Federal distribution channels including mass vaccination centers will temporarily stop using the drug
Washington— The United States today proposed to “suspend” the use of the coronavirus vaccine developed by Johnson & Johnson to investigate reports of potentially dangerous blood clots.
The Centers for Disease Control and Prevention (CDC) and the U.S. Food and Drug Administration (FDA) said in a joint statement that they are investigating blood clots detected in six women within a few days of vaccination, combined with a reduction in platelet counts. In the United States, more than 6.8 million doses of J&J vaccine have been administered, and this is one application.
Federal distribution channels, including mass vaccination centers, will temporarily stop using the drug, and states and other suppliers are expected to do the same.
The other two vaccines, Moderna and Pfizer, account for the vast majority of vaccines vaccinated in the United States and are not affected by the hole.
The CDC’s Immunization Practice Advisory Committee will meet on Wednesday to study these cases. The FDA has begun its own investigation.
CDC Deputy Director Dr. Anne Schuchat and Director of the FDA Biological Evaluation and Research Center Peter Marks said: “We recommend that you suspend the use of the vaccine as a preventive measure until the entire process is completed.” Joint statement.
These agencies recommend that those who have received the Johnson & Johnson vaccine and experience headache, abdominal pain, leg pain or difficulty breathing within three weeks of the injection contact their doctor.
Relevant departments stated that they hope to train vaccine manufacturers and healthcare professionals on the “single treatment” of these blood clots.

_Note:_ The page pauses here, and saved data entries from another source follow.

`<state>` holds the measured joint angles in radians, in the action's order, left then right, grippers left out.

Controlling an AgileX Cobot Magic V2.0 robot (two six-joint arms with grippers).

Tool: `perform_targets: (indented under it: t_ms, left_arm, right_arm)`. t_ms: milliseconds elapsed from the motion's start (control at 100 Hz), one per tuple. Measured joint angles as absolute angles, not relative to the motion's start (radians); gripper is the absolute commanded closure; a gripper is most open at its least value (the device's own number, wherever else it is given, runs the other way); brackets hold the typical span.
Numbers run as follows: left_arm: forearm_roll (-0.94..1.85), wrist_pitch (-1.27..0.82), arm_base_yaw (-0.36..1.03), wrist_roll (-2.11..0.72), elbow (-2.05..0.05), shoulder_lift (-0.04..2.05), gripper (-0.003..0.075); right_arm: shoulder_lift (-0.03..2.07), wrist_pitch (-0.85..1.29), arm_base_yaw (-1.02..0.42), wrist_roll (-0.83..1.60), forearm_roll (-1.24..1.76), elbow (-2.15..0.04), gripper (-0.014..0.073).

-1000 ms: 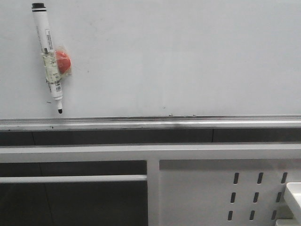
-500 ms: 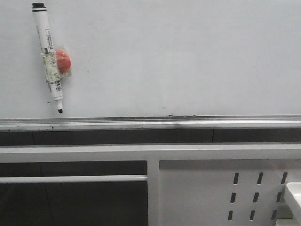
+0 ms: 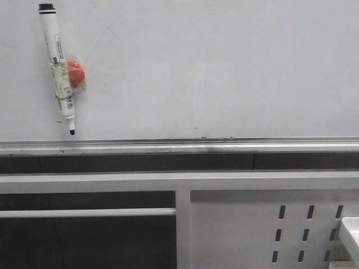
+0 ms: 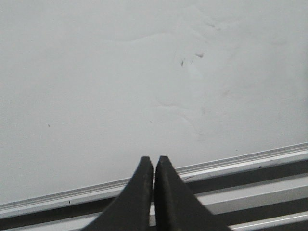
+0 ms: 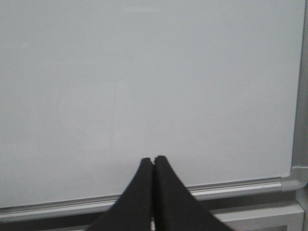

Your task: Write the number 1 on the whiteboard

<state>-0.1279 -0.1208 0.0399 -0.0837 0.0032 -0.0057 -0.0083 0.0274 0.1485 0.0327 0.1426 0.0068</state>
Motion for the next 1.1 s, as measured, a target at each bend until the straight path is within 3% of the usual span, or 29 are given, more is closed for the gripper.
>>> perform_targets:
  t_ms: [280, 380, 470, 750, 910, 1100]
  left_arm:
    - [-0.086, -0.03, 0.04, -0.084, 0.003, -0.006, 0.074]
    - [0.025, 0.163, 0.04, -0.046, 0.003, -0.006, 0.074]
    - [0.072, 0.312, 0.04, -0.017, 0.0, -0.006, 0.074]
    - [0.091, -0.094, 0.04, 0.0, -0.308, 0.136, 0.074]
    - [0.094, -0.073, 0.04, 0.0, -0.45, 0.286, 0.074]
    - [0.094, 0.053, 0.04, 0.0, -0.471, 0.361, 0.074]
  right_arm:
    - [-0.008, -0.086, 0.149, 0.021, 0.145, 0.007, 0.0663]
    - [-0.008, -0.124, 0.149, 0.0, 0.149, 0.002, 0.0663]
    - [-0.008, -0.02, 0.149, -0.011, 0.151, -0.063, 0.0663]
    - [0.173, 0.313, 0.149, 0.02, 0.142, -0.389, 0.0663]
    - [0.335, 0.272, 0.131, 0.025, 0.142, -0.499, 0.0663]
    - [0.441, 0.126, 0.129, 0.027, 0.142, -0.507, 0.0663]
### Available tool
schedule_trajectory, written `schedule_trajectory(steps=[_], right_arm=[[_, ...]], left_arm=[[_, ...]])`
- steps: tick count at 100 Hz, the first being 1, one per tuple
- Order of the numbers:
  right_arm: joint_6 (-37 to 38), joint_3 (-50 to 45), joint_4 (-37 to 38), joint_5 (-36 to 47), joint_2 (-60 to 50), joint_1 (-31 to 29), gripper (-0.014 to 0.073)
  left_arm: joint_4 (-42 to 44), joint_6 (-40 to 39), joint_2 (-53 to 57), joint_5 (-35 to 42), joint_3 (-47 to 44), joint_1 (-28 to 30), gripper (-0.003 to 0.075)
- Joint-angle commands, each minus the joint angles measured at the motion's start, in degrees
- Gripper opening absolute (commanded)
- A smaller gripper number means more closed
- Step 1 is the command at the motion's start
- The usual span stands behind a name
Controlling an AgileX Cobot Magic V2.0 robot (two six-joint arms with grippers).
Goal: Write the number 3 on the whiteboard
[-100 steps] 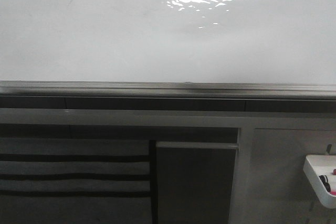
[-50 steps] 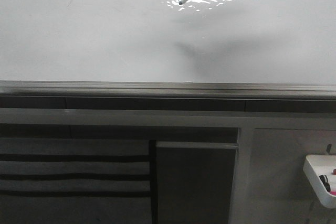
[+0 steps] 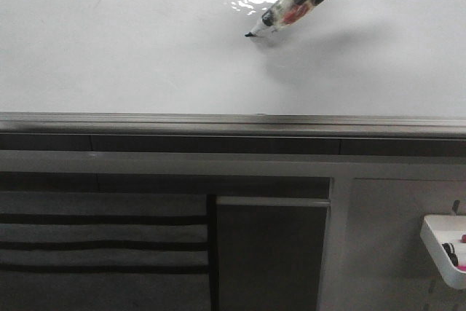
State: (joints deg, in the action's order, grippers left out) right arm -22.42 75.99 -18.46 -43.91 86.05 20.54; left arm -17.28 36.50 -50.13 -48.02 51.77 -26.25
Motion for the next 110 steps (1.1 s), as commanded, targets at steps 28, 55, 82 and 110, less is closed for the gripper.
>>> schedule_trajectory(steps=[28,55,82,110], right_arm=[[3.2,-1.36,4.08,4.3,-1.66,1.52,-0.0057],[3.2,-1.26,5.21,2.41,-2.12,-0.58,-0.0057],[3.35,-5.62,3.24,1.29,-2.33,0.57,-0.0057],[1.93,0.32,0.64,1.97,-0.76,7.77,-0.0057]], left_arm=[[-1.6,-0.83,0.47,3.46,1.54,0.17,0.0115],[-1.6,-0.83,0.47,3.46,1.54,0.17,0.0115],[-1.6,-0.83,0.47,3.46,1.54,0.17,0.0115],[-1.6,-0.83,0.47,3.46,1.54,0.17,0.0115]])
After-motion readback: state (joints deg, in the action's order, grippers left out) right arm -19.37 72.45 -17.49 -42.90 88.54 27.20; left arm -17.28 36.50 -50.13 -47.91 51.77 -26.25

Johnson & Johnson claims to be aware of blood clots, but insists that it has not clearly established a link with its vaccine.
The company said in a statement: “We are already aware of thromboembolic events related to the anti-COVID-19 vaccine, including some thrombocytopenia.” He added: “So far, there has been no difference between these abnormal events and the vaccine. Establish a clear cause and effect relationship.”
The FDA held a grand ceremony in late February to remove the J&J vaccine as an emergency resource, hoping that by requiring a single dose and relatively easy storage conditions, it will promote vaccination campaigns nationwide. However, due to delays and errors at a contractor’s factory in Baltimore, the vaccine only accounts for a small percentage of the two vaccines in the United States.